[PATCH] D125622: [clang-tidy] Reject invalid enum initializers in C files

Richard via Phabricator via cfe-commits cfe-commits at lists.llvm.org
Fri May 27 17:52:42 PDT 2022


LegalizeAdulthood marked 5 inline comments as done.
LegalizeAdulthood added inline comments.


================
Comment at: clang-tools-extra/clang-tidy/modernize/MacroToEnumCheck.cpp:324
 {
-  IntegralLiteralExpressionMatcher Matcher(MacroTokens);
-  return Matcher.match();
+  IntegralLiteralExpressionMatcher Matcher(MacroTokens, LangOpts.C99 == 0);
+  bool Matched = Matcher.match();
----------------
aaron.ballman wrote:
> Huh? Comma wasn't allowed in C89 either... In fact, there's no language mode which allows top-level commas in either C or C++ -- the issue with the comma operator is a parsing one.
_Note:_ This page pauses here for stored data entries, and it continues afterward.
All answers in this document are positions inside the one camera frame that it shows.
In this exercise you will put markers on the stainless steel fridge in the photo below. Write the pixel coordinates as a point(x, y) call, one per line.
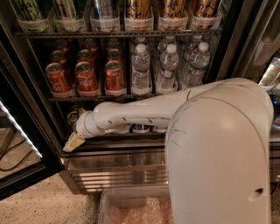
point(248, 42)

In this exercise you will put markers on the front middle water bottle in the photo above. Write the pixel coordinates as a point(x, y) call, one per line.
point(169, 61)

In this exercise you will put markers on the front right water bottle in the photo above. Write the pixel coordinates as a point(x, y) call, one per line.
point(196, 66)

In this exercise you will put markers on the front left coca-cola can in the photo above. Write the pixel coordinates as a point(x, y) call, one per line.
point(61, 85)

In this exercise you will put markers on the coca-cola can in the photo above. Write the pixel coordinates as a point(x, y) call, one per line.
point(87, 82)
point(114, 78)
point(61, 85)

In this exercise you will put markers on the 7up can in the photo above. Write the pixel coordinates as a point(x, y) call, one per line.
point(72, 118)

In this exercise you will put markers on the middle wire shelf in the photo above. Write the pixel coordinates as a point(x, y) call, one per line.
point(104, 98)

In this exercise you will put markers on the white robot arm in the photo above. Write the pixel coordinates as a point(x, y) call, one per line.
point(217, 147)

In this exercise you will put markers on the front left water bottle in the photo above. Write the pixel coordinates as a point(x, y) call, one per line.
point(141, 74)

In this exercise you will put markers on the left brown drink bottle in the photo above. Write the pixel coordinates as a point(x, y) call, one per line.
point(159, 129)

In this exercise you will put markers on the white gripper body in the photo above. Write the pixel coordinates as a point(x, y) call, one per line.
point(80, 125)

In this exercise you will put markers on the clear plastic bin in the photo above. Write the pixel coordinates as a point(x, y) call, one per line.
point(136, 205)

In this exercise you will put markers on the front middle coca-cola can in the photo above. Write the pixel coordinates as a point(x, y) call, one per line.
point(87, 82)

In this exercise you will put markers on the open fridge door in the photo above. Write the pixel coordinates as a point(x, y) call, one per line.
point(23, 114)

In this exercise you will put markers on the wire shelf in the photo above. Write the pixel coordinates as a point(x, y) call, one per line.
point(104, 98)
point(114, 34)

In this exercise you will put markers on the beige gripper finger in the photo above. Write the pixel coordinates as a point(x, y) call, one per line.
point(73, 142)

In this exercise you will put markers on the water bottle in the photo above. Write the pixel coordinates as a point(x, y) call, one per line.
point(196, 66)
point(141, 74)
point(169, 61)

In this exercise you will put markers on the top wire shelf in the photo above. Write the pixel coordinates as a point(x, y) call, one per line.
point(114, 34)

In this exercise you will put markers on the front right coca-cola can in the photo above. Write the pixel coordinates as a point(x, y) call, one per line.
point(114, 78)
You can't tell the difference between the comma being part of the initializer expression or the comma being the separator between enumerators.
The most recent diff handles the issue with `operator,` but the previous version was only handling the overly-big literal


================
Comment at: clang-tools-extra/clang-tidy/modernize/MacroToEnumCheck.cpp:326
+  bool Matched = Matcher.match();
+  if (LangOpts.C99 &&
+      (Matcher.largestLiteralSize() != LiteralSize::Int &&
----------------
aaron.ballman wrote:
> And C89?
`C99` was the earliest dialect of C I could find in `LangOptions.def`.  If you can show me an earlier version for C, I'm happy to switch it.


================
Comment at: clang-tools-extra/test/clang-tidy/checkers/modernize-macro-to-enum.c:3-7
+// C requires enum values to fit into an int.
+#define TOO_BIG1 1L
+#define TOO_BIG2 1UL
+#define TOO_BIG3 1LL
+#define TOO_BIG4 1ULL
----------------
aaron.ballman wrote:
> How do we want to handle the fact that Clang has an extension to allow this? Perhaps we want a config option for pedantic vs non-pedantic fixes?
I was trying to find a way to make it fail on gcc/clang on compiler explorer and I couldn't get it to fail in either compiler....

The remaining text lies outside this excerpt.